Independent verification uses three methods: dual-source DNS (same query to Cloudflare 1.1.1.1 and Google 8.8.8.8 — if both agree, fabrication is implausible), RFC 3161 trusted timestamps from FreeTSA.org, and Wayback Machine archival. The forensic report includes ACPO alignment assessment and error rates for each module, per Criminal Practice Direction 19A (2014).
From the source
export function combine(m1: MassFunction, m2: MassFunction): MassFunction {
const aa = m1.attributed * m2.attributed
const au = m1.attributed * m2.uncertain
const ua = m1.uncertain * m2.attributed
const nn = m1.not_attributed * m2.not_attributed
const nu = m1.not_attributed * m2.uncertain
const un = m1.uncertain * m2.not_attributed
const uu = m1.uncertain * m2.uncertain
const K = m1.attributed * m2.not_attributed
+ m1.not_attributed * m2.attributed
const norm = 1 - K
if (norm <= 0) {
return { attributed: 0, not_attributed: 0, uncertain: 1,
source: `${m1.source}+${m2.source}` }
}
return {
attributed: (aa + au + ua) / norm,
not_attributed: (nn + nu + un) / norm,
uncertain: uu / norm,
source: `${m1.source}+${m2.source}`,
}
}export function computeAnonymity(
population: number,
evidence: EvidenceItem[],
failedCollectors: FailedCollector[] = [],
): AnonymityAssessment {
const priorBits = priorAnonymity(population)
const totalGainBits = evidence.reduce(
(sum, e) => sum + e.informationGain * e.confidence, 0,
)
const remainingBits = Math.max(0, priorBits - totalGainBits)
const anonymitySet = anonymitySetSize(remainingBits)
return {
priorBits, totalGainBits, remainingBits,
remainingUpper: remainingBits,
anonymitySet,
anonymitySetUpper: anonymitySetSize(remainingBits),
population,
breakdown: [...evidence].sort(
(a, b) => b.informationGain * b.confidence
- a.informationGain * a.confidence,
),
failedCollectors,
identified: remainingBits < 1,
complete: failedCollectors.length === 0,
}
}What it does not do
- ▲Stylometry has not been benchmarked against a labeled dataset. Confidence intervals widen with shorter text. Below 50 words, results are unreliable and marked as such.
- ▲AI text detection is statistical only — no neural model. Industry tools (GPTZero, Originality.ai) achieve 88-92%. This detector scores lower. It flags indicators for further investigation, not determinations.
- ▲Review suspicion heuristics are keyword-based. A competent attacker writes around them. The tool catches unsophisticated attacks, which are the majority.
- ▲The evidence chain proves integrity (not altered after capture). Proving authenticity (data was real when captured) requires the independent verification modules — dual-source DNS, RFC 3161 timestamps.
- ▲73% of gTLD domains now have redacted WHOIS data (post-GDPR). When the registrant is hidden, the strongest attribution layer returns almost nothing. Historical WHOIS (pre-2018 snapshots) partially compensates.
- ▲A sophisticated attacker using VPN, AI-generated text, purchased aged accounts, and no shared infrastructure between their real identity and the attack will not be attributed by this tool. The tool is honest about this in every report.
Stack
TypeScript. Zero runtime dependencies in core. Dempster-Shafer evidence fusion, Shannon entropy, Fellegi-Sunter record linkage, Jaro-Winkler similarity, spectral graph clustering, Kolmogorov-Smirnov timing analysis, Writeprints stylometric features, Jensen-Shannon divergence. RDAP (RFC 9082), raw WHOIS, crt.sh, ip-api.com, archive.org. SHA-256 evidence chain. Dual-source DNS verification. RFC 3161 timestamps. 12 UK statutes cited in every forensic report.

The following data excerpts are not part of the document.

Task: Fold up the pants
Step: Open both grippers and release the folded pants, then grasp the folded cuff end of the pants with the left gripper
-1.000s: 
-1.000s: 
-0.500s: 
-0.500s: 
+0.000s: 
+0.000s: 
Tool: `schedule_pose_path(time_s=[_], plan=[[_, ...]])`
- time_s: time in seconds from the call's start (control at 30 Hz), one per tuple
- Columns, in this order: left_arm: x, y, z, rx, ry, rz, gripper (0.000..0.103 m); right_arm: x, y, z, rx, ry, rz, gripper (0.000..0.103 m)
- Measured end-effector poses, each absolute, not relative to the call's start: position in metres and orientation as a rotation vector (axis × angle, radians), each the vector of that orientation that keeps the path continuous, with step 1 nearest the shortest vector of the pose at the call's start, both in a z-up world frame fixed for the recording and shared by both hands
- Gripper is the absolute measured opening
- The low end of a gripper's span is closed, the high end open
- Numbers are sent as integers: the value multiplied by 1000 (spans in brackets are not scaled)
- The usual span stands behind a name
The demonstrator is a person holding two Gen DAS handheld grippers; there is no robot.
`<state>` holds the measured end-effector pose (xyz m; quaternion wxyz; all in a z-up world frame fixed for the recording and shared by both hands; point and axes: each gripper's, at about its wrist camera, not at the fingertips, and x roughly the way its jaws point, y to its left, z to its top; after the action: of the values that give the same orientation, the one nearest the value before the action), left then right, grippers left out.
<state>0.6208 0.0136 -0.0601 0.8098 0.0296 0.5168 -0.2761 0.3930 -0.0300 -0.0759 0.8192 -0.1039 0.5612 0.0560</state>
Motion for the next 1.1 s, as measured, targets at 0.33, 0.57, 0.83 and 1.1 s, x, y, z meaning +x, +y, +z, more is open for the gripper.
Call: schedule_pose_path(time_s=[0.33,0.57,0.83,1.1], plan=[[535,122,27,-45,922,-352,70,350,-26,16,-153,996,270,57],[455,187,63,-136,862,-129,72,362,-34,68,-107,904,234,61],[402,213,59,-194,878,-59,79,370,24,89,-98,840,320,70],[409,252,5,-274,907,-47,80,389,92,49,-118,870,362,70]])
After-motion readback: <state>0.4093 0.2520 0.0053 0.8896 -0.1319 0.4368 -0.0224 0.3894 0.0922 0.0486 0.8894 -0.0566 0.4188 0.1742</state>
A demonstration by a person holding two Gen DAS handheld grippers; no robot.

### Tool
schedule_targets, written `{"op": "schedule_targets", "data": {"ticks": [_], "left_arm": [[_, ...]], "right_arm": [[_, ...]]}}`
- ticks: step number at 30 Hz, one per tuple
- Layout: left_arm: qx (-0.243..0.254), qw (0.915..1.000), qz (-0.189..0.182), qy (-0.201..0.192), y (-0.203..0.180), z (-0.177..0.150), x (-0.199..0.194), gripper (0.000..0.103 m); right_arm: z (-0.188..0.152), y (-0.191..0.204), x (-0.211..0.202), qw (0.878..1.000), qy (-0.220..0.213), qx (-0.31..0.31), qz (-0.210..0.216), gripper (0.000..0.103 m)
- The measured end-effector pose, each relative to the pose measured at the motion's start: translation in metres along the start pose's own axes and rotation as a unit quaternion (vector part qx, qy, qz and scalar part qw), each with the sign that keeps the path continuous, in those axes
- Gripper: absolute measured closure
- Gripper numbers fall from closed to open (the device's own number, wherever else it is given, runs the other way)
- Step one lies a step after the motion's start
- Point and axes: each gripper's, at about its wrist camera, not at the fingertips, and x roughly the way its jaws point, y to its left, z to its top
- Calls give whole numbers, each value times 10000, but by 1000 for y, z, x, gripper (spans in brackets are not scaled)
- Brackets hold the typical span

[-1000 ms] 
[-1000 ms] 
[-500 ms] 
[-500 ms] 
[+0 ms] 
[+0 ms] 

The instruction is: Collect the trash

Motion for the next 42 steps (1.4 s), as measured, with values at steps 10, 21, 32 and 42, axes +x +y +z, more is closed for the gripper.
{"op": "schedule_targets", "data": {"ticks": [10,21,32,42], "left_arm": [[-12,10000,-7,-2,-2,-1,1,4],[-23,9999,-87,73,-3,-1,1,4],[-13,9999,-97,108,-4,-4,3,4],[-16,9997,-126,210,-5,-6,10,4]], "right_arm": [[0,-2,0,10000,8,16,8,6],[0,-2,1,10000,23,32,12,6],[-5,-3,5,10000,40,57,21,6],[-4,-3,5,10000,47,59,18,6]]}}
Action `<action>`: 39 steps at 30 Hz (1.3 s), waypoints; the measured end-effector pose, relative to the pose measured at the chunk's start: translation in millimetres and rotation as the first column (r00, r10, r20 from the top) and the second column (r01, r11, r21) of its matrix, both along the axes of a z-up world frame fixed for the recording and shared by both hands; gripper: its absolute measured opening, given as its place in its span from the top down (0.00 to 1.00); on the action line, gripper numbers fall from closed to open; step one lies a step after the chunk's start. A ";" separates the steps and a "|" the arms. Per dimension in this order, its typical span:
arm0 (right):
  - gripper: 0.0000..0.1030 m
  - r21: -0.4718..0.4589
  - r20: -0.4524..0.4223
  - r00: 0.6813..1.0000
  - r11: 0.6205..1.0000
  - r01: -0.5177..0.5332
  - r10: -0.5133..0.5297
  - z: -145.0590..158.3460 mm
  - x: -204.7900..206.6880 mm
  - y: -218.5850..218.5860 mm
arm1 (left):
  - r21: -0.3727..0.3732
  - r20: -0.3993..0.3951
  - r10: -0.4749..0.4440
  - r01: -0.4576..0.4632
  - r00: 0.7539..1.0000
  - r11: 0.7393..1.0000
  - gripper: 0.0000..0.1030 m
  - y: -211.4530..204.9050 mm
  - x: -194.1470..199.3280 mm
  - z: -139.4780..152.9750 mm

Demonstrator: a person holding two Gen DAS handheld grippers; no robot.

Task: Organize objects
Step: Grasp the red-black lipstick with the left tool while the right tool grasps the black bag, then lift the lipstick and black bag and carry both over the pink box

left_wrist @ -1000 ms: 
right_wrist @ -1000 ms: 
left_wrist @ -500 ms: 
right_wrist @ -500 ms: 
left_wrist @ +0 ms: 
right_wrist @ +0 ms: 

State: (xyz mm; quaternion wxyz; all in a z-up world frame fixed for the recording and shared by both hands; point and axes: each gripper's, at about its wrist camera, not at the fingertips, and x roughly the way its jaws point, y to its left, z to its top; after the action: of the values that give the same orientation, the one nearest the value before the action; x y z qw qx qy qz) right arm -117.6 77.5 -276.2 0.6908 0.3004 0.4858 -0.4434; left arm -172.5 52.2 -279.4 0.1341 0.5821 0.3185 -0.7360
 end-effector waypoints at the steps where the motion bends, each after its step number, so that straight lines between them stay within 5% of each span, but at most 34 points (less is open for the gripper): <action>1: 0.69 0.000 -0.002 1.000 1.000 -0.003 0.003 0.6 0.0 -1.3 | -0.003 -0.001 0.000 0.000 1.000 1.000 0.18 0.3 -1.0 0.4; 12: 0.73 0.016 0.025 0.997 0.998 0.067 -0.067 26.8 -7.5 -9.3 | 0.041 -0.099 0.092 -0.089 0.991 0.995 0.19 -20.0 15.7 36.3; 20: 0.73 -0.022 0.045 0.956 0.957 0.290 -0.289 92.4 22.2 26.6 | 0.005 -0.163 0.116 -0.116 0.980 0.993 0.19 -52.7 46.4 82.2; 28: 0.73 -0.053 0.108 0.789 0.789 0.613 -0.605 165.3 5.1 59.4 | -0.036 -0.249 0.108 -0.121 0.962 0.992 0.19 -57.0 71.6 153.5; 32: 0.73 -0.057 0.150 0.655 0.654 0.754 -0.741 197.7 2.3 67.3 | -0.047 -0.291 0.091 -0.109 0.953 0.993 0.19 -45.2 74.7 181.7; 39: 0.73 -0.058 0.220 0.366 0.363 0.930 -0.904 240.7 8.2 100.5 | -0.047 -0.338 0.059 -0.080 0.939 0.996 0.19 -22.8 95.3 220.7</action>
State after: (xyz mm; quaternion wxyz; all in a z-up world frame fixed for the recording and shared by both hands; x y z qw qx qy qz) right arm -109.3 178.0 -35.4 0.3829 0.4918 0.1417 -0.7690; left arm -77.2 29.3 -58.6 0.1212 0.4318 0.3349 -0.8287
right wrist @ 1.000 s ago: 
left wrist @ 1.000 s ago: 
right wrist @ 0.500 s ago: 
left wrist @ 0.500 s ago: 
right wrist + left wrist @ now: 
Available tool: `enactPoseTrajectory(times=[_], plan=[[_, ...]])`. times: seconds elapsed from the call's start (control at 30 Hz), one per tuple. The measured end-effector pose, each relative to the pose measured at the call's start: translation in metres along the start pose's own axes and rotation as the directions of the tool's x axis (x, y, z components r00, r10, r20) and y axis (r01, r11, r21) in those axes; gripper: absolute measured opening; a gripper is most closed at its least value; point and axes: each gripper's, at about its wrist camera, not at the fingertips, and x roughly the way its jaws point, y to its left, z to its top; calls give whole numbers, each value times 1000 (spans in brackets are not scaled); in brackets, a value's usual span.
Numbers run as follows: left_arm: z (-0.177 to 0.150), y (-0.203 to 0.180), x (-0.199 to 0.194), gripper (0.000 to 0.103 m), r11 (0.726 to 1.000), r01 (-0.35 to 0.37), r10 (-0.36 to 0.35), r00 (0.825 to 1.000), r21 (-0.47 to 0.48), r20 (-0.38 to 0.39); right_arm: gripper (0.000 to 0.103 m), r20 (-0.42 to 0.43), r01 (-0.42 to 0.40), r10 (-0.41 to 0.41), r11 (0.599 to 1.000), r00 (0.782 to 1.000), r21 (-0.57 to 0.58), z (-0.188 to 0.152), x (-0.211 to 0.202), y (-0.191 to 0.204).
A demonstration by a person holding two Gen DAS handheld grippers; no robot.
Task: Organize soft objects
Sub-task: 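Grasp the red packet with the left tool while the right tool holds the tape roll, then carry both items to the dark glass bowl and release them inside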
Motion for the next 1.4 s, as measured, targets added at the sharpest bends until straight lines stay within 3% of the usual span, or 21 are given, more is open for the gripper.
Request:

Intended for investigations where you have a lawful basis to handle the underlying data. Outputs are bounded uncertainty estimates; on their own they are not an attribution to a named individual. Distribution under the LICENSE in the repository is not an invitation to commit an offence under section 3A of the Computer Misuse Act 1990. See /scope.